### Exercise instructions
Copy the records. Keep every line exactly as it is.

Stored items from a collection
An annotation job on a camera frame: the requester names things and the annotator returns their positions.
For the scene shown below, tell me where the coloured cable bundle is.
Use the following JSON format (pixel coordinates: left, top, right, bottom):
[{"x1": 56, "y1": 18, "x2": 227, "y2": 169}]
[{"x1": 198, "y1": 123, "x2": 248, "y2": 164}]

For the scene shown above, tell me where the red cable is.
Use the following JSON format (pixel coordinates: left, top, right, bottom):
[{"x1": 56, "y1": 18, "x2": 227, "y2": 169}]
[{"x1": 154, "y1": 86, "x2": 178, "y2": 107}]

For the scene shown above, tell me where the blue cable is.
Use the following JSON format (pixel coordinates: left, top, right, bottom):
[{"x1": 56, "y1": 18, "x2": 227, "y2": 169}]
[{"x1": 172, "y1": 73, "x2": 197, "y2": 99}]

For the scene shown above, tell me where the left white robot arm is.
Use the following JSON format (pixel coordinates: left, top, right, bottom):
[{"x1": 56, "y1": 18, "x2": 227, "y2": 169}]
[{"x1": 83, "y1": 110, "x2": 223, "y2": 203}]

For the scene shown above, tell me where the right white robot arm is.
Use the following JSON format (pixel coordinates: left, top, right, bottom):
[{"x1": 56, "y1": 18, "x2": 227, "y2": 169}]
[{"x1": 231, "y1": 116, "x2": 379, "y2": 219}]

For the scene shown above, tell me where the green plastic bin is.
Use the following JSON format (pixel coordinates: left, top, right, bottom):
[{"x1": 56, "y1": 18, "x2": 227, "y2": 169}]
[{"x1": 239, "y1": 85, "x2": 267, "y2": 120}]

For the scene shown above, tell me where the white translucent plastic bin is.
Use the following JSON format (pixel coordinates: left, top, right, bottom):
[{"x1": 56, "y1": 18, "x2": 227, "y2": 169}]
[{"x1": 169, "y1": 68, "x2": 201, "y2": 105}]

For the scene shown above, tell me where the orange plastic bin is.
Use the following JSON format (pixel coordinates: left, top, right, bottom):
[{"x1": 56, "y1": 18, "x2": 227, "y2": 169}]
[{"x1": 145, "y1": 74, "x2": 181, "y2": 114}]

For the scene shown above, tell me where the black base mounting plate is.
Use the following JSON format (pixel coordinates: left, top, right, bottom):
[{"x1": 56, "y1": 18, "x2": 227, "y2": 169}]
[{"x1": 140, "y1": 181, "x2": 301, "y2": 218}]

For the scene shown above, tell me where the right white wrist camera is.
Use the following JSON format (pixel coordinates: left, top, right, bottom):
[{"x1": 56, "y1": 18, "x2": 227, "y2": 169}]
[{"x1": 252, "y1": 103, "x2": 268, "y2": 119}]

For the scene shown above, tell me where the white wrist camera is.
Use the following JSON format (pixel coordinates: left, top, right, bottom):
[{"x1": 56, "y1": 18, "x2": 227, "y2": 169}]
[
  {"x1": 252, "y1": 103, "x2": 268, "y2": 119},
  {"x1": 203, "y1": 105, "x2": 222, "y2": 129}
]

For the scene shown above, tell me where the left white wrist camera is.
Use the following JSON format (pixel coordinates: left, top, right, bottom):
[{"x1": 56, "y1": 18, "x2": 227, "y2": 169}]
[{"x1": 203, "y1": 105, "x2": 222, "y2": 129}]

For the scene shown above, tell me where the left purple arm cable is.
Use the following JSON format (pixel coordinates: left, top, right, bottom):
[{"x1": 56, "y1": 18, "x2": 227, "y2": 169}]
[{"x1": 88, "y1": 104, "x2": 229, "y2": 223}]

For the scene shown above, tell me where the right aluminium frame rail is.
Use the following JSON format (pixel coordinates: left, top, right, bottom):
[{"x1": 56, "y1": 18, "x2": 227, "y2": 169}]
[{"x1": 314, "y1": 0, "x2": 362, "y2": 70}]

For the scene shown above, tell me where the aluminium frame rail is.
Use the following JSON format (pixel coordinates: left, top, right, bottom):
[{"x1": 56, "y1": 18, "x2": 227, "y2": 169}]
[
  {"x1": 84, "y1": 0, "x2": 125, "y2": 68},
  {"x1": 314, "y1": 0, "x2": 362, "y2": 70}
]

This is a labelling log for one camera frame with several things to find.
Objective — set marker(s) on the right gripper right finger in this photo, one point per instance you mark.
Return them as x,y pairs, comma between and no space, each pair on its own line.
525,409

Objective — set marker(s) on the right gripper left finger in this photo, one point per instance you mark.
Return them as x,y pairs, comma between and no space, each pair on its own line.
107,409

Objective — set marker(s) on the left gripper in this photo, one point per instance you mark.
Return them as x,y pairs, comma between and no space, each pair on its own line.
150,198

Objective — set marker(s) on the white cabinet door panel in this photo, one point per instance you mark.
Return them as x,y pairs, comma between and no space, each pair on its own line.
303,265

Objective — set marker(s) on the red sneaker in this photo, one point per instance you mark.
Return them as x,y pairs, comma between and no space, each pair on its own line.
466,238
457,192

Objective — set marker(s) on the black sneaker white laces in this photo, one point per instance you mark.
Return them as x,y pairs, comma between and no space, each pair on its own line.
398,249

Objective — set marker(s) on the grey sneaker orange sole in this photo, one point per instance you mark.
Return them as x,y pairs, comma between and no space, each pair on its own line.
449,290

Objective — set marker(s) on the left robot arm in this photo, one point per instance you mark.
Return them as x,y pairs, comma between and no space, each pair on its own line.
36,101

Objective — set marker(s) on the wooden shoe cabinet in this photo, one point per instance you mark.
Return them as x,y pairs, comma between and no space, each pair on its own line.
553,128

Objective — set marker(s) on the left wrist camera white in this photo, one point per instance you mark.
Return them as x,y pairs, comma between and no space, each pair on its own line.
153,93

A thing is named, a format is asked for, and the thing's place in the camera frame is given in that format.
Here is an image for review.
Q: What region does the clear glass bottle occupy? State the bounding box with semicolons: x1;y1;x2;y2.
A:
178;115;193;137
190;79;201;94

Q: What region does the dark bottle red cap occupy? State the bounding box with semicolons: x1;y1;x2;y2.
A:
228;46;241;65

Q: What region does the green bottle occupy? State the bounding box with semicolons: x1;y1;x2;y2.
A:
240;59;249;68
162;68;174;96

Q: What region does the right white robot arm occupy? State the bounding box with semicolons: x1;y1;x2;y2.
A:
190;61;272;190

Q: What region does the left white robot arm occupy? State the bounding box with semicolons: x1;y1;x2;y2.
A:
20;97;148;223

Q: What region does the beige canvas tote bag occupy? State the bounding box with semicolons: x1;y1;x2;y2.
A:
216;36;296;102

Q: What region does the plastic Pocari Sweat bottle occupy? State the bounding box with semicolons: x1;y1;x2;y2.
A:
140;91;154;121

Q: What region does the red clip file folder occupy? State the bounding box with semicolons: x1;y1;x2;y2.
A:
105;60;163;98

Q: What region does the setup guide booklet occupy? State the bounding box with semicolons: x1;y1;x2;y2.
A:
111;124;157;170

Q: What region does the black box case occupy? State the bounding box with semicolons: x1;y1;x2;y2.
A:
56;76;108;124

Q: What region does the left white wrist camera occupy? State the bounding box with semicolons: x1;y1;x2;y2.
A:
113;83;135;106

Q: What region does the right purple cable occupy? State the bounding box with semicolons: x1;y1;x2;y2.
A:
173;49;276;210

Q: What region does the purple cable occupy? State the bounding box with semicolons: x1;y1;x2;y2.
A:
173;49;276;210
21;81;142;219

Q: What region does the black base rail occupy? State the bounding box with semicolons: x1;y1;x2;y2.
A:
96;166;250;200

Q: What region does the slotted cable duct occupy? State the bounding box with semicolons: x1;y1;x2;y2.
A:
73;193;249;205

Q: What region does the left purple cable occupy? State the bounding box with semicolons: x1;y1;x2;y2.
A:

### Your solution
An annotation job on a camera frame: the requester names things and the annotator returns their positions.
For the scene shown below, tell me where the coloured cable bundle is.
Use the following JSON format (pixel coordinates: left, top, right, bottom):
[{"x1": 56, "y1": 18, "x2": 227, "y2": 169}]
[{"x1": 198, "y1": 123, "x2": 248, "y2": 164}]

For the scene shown above, tell me where the red cable is.
Use the following JSON format (pixel coordinates: left, top, right, bottom):
[{"x1": 56, "y1": 18, "x2": 227, "y2": 169}]
[{"x1": 154, "y1": 86, "x2": 178, "y2": 107}]

For the scene shown above, tell me where the blue cable is.
Use the following JSON format (pixel coordinates: left, top, right, bottom):
[{"x1": 56, "y1": 18, "x2": 227, "y2": 169}]
[{"x1": 172, "y1": 73, "x2": 197, "y2": 99}]

For the scene shown above, tell me where the left white robot arm is.
Use the following JSON format (pixel coordinates: left, top, right, bottom):
[{"x1": 56, "y1": 18, "x2": 227, "y2": 169}]
[{"x1": 83, "y1": 110, "x2": 223, "y2": 203}]

For the scene shown above, tell me where the right white robot arm is.
Use the following JSON format (pixel coordinates: left, top, right, bottom):
[{"x1": 56, "y1": 18, "x2": 227, "y2": 169}]
[{"x1": 231, "y1": 116, "x2": 379, "y2": 219}]

For the scene shown above, tell me where the green plastic bin is.
Use the following JSON format (pixel coordinates: left, top, right, bottom):
[{"x1": 56, "y1": 18, "x2": 227, "y2": 169}]
[{"x1": 239, "y1": 85, "x2": 267, "y2": 120}]

For the scene shown above, tell me where the white translucent plastic bin is.
Use the following JSON format (pixel coordinates: left, top, right, bottom):
[{"x1": 56, "y1": 18, "x2": 227, "y2": 169}]
[{"x1": 169, "y1": 68, "x2": 201, "y2": 105}]

For the scene shown above, tell me where the orange plastic bin is.
Use the following JSON format (pixel coordinates: left, top, right, bottom):
[{"x1": 56, "y1": 18, "x2": 227, "y2": 169}]
[{"x1": 145, "y1": 74, "x2": 181, "y2": 114}]

For the scene shown above, tell me where the black base mounting plate is.
Use the following JSON format (pixel coordinates: left, top, right, bottom):
[{"x1": 56, "y1": 18, "x2": 227, "y2": 169}]
[{"x1": 140, "y1": 181, "x2": 301, "y2": 218}]

For the scene shown above, tell me where the right white wrist camera is.
Use the following JSON format (pixel coordinates: left, top, right, bottom):
[{"x1": 56, "y1": 18, "x2": 227, "y2": 169}]
[{"x1": 252, "y1": 103, "x2": 268, "y2": 119}]

For the scene shown above, tell me where the white wrist camera is.
Use the following JSON format (pixel coordinates: left, top, right, bottom):
[{"x1": 56, "y1": 18, "x2": 227, "y2": 169}]
[
  {"x1": 252, "y1": 103, "x2": 268, "y2": 119},
  {"x1": 203, "y1": 105, "x2": 222, "y2": 129}
]

For the scene shown above, tell me where the left white wrist camera is.
Use the following JSON format (pixel coordinates: left, top, right, bottom):
[{"x1": 56, "y1": 18, "x2": 227, "y2": 169}]
[{"x1": 203, "y1": 105, "x2": 222, "y2": 129}]

For the scene shown above, tell me where the left purple arm cable is.
Use the following JSON format (pixel coordinates: left, top, right, bottom):
[{"x1": 56, "y1": 18, "x2": 227, "y2": 169}]
[{"x1": 88, "y1": 104, "x2": 229, "y2": 223}]

For the scene shown above, tell me where the right aluminium frame rail is.
Use the following JSON format (pixel coordinates: left, top, right, bottom):
[{"x1": 56, "y1": 18, "x2": 227, "y2": 169}]
[{"x1": 314, "y1": 0, "x2": 362, "y2": 70}]

For the scene shown above, tell me where the aluminium frame rail is.
Use the following JSON format (pixel coordinates: left, top, right, bottom):
[{"x1": 56, "y1": 18, "x2": 227, "y2": 169}]
[
  {"x1": 84, "y1": 0, "x2": 125, "y2": 68},
  {"x1": 314, "y1": 0, "x2": 362, "y2": 70}
]

This is a labelling log for one camera frame with several things to find.
Objective — set marker(s) on the right gripper right finger in this photo, one point per instance you mark.
Return them as x,y pairs, comma between and no space, each pair on its own line.
525,409

Objective — set marker(s) on the right gripper left finger in this photo, one point per instance you mark.
Return them as x,y pairs, comma between and no space, each pair on its own line.
107,409

Objective — set marker(s) on the left gripper in this photo, one point per instance you mark.
Return them as x,y pairs, comma between and no space, each pair on its own line.
150,198

Objective — set marker(s) on the white cabinet door panel in this photo, one point per instance you mark.
Return them as x,y pairs, comma between and no space, each pair on its own line.
303,265

Objective — set marker(s) on the red sneaker in this photo, one point per instance you mark.
Return them as x,y pairs, comma between and no space, each pair on its own line.
466,238
457,192

Objective — set marker(s) on the black sneaker white laces in this photo, one point per instance you mark.
Return them as x,y pairs, comma between and no space, each pair on its own line.
398,249

Objective — set marker(s) on the grey sneaker orange sole in this photo, one point per instance you mark.
Return them as x,y pairs, comma between and no space, each pair on its own line.
449,290

Objective — set marker(s) on the left robot arm in this photo, one point per instance you mark.
Return them as x,y pairs, comma between and no space, each pair on its own line.
36,101

Objective — set marker(s) on the wooden shoe cabinet in this photo, one point per instance you mark.
Return them as x,y pairs, comma between and no space, each pair on its own line.
553,128

Objective — set marker(s) on the left wrist camera white in this photo, one point per instance you mark.
Return them as x,y pairs, comma between and no space, each pair on its own line.
153,93

A thing is named, a format is asked for, and the thing's place in the camera frame is given in that format.
Here is an image for review.
Q: What region does the clear glass bottle occupy? State the bounding box with semicolons: x1;y1;x2;y2.
A:
178;115;193;137
190;79;201;94

Q: What region does the dark bottle red cap occupy? State the bounding box with semicolons: x1;y1;x2;y2.
A:
228;46;241;65

Q: What region does the green bottle occupy? State the bounding box with semicolons: x1;y1;x2;y2.
A:
240;59;249;68
162;68;174;96

Q: What region does the right white robot arm occupy? State the bounding box with semicolons: x1;y1;x2;y2.
A:
190;61;272;190

Q: What region does the left white robot arm occupy? State the bounding box with semicolons: x1;y1;x2;y2.
A:
20;97;148;223

Q: What region does the beige canvas tote bag occupy? State the bounding box with semicolons: x1;y1;x2;y2.
A:
216;36;296;102

Q: What region does the plastic Pocari Sweat bottle occupy? State the bounding box with semicolons: x1;y1;x2;y2.
A:
140;91;154;121

Q: What region does the red clip file folder occupy? State the bounding box with semicolons: x1;y1;x2;y2.
A:
105;60;163;98

Q: What region does the setup guide booklet occupy? State the bounding box with semicolons: x1;y1;x2;y2.
A:
111;124;157;170

Q: What region does the black box case occupy? State the bounding box with semicolons: x1;y1;x2;y2.
A:
56;76;108;124

Q: What region does the left white wrist camera occupy? State the bounding box with semicolons: x1;y1;x2;y2.
A:
113;83;135;106

Q: What region does the right purple cable occupy? State the bounding box with semicolons: x1;y1;x2;y2.
A:
173;49;276;210

Q: What region does the purple cable occupy? State the bounding box with semicolons: x1;y1;x2;y2.
A:
173;49;276;210
21;81;142;219

Q: What region does the black base rail occupy? State the bounding box with semicolons: x1;y1;x2;y2.
A:
96;166;250;200

Q: What region does the slotted cable duct occupy? State the bounding box with semicolons: x1;y1;x2;y2.
A:
73;193;249;205

Q: What region does the left purple cable occupy? State the bounding box with semicolons: x1;y1;x2;y2.
A:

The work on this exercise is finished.